Scan the listing below. Return every line containing the string "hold".

[Data supplied]:
★ ★ ★ ★
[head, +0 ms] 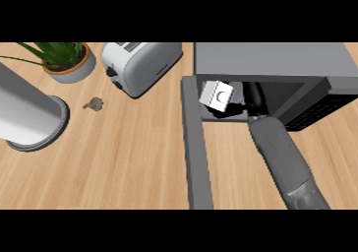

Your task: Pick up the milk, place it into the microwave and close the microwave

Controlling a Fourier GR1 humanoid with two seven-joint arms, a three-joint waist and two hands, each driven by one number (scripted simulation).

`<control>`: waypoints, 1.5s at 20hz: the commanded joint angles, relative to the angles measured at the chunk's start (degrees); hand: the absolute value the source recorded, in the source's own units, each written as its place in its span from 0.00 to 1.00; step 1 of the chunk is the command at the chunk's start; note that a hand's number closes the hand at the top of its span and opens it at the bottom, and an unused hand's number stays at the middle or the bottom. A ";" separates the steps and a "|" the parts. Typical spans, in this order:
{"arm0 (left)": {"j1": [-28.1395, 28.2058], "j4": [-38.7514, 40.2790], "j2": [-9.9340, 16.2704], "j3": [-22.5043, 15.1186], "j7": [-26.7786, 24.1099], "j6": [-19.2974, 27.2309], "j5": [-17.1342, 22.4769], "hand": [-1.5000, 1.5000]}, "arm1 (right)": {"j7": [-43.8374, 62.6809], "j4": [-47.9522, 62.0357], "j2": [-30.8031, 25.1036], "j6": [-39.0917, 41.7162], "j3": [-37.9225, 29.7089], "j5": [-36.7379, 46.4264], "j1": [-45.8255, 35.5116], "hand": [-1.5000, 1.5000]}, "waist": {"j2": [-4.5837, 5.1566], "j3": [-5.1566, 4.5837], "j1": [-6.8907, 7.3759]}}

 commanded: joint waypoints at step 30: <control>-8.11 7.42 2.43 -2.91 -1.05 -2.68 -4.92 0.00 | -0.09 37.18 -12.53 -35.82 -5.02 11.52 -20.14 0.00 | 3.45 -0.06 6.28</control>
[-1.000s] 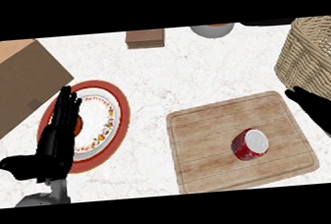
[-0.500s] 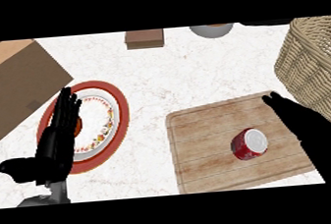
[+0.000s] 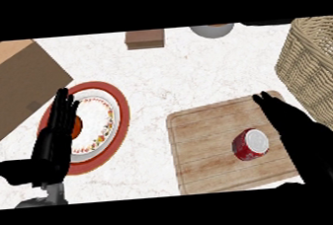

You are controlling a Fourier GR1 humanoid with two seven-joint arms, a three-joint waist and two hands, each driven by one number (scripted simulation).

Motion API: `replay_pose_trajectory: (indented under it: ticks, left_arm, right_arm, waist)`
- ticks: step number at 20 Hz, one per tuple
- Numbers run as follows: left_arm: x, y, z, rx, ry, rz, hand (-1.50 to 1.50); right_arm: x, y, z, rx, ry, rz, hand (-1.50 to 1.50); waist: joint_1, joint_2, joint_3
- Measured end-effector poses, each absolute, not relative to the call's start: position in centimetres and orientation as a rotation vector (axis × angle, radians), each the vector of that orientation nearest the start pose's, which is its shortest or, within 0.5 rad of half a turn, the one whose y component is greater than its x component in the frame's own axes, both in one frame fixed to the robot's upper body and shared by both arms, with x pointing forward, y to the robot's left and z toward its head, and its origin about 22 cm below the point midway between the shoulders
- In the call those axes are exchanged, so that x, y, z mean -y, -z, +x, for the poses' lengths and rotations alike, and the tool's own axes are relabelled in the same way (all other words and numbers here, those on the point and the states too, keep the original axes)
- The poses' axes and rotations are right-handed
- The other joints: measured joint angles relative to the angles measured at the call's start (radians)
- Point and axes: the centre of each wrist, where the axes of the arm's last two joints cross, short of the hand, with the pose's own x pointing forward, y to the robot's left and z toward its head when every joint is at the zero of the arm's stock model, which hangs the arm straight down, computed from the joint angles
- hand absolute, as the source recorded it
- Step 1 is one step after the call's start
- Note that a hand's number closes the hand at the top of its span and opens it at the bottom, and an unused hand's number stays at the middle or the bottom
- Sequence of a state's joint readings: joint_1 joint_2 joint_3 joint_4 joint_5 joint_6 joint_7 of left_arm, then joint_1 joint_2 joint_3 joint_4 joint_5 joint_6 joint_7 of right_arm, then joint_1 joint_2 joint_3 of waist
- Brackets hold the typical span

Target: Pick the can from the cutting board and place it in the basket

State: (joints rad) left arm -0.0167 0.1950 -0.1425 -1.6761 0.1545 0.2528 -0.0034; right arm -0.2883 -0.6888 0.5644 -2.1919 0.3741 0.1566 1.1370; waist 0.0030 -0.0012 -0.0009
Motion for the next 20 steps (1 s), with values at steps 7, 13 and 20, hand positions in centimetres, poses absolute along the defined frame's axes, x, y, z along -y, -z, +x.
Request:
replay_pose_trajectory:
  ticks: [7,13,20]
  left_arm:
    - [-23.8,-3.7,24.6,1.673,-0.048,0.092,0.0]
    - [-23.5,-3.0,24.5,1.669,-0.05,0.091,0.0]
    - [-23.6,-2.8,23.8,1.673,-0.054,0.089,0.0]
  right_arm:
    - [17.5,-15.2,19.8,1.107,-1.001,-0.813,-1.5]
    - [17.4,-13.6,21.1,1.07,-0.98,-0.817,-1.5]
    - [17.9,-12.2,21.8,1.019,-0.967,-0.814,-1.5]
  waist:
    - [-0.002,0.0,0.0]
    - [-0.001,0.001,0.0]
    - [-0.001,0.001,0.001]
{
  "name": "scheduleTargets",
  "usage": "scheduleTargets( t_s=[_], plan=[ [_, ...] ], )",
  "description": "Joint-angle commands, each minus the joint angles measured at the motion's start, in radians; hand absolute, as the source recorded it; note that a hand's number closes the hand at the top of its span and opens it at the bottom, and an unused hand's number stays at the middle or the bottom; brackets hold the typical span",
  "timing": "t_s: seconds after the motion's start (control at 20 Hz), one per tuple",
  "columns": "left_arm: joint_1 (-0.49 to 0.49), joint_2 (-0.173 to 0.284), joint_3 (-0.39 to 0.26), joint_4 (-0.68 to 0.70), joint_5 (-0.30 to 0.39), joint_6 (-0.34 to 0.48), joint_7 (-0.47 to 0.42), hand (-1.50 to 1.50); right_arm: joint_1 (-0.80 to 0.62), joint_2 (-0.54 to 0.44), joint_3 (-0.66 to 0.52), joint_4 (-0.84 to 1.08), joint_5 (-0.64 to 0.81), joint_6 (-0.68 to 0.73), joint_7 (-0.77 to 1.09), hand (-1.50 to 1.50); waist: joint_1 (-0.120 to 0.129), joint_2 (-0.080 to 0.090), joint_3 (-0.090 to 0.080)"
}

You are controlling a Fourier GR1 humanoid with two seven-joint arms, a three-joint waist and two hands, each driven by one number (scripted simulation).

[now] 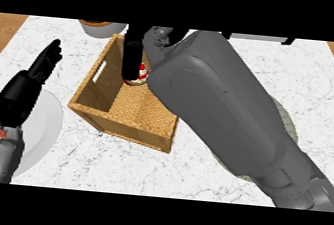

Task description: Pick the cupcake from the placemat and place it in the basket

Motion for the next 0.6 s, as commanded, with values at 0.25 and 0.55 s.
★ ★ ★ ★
[Task answer]:
- Brackets hold the typical span
  "description": "Joint-angle commands, each minus the joint angles measured at the motion's start, in radians; hand absolute, as the source recorded it; note that a hand's number closes the hand at the top of its span and opens it at the bottom, and an unused hand's number stays at the middle or the bottom; brackets hold the typical span",

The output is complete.